Share your dilemmas and get honest opinions from other Mumsnetters.

Compassionate leave, is employer BU?

128 replies

Penguinmode · 13/07/2023 11:11

DH parent is ill in hospital and he has had to return to his home country to look after them. They are in intensive care and have been now for 3 weeks the outlook is not really know yet.

His employer has given 2 weeks paid compassionate leave and another emergency day, he also had annual leave to use so is taking this currently. They’ve now let us know that he will need to start taking unpaid leave soon. He can’t work from abroad.

WIBU here? DH thinks they should continue to pay the compassionate leave as we are going to struggle on one salary and he can’t leave his parent. But I think his employer has been pretty generous already although it’s going to leave us in a mess and I think he should think about returning home.

OP posts:
Figgygal · 13/07/2023 11:42

His employer been very flexible already imo
Hes choosing to stay there and making himself unavailable for work so he's got to accept that means no pay.

wishingitwasfriday · 13/07/2023 11:46

My company don't give compassionate leave unless someone has died. Your husbands company have been very generous, they have a business to run and can't keep paying indefinitely. What is his sick pay like? Can he be signed off with stress for a period of time due to the pressures of the situation? That's what most people in my company would do.

Justcallmebebes · 13/07/2023 11:46

My last employer gave me one day off for my mother's funeral. Your DH's employer has been really generous

Penguinmode · 13/07/2023 11:50

I think it’s YANBU as I’m siding with his employer. He absolutely can’t work from abroad it’s not a desk based job.

OP posts:
ItsNotRocketSalad · 13/07/2023 11:51

Penguinmode · 13/07/2023 11:50

I think it’s YANBU as I’m siding with his employer. He absolutely can’t work from abroad it’s not a desk based job.

Oops yes, I see that now. Changed my vote.

RicksTheHunk · 13/07/2023 11:52

It’s very generous. He could get signed off with stress from the dr, it sounds like a stressful situation.

Peacoffee · 13/07/2023 11:54

ItsNotRocketSalad · 13/07/2023 11:37

It's weird that the vote is 80% YANBU when all the replies are YABU. Maybe it'll adjust when the voting numbers go up.

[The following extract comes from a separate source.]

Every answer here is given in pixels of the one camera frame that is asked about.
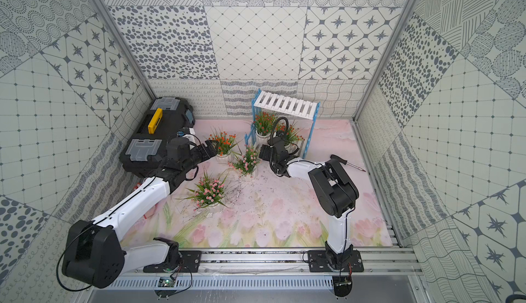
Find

I agree with the comments... two weeks compassionate leave for a sick parent is already above what many companies offer, and even allowing him to use annual leave isn't a given. Having an employee off for what sounds like 4+ weeks in a role is probably negatively impacting his team/the business already.

I don't envy him the choice between earning money or staying with his parent. I'm sorry.

I don’t think the replies have been YABU, it was OP’s husband thinks they should continue to pay and OP thinks they’ve been good to him already. I think the comments and votes are largely backing OP.

Penguinmode · 13/07/2023 11:57

I think we could look at the sick pay option, we really can’t manage for unpaid leave as our savings have been decimated with mat leave, childcare and buying our house. I’m not sure how it would work with him being abroad currently.

OP posts:
AbacusAvocado · 13/07/2023 11:59

Could he ask to be paid now and promise to make up the time later? Otherwise only option will be sick leave with the stress.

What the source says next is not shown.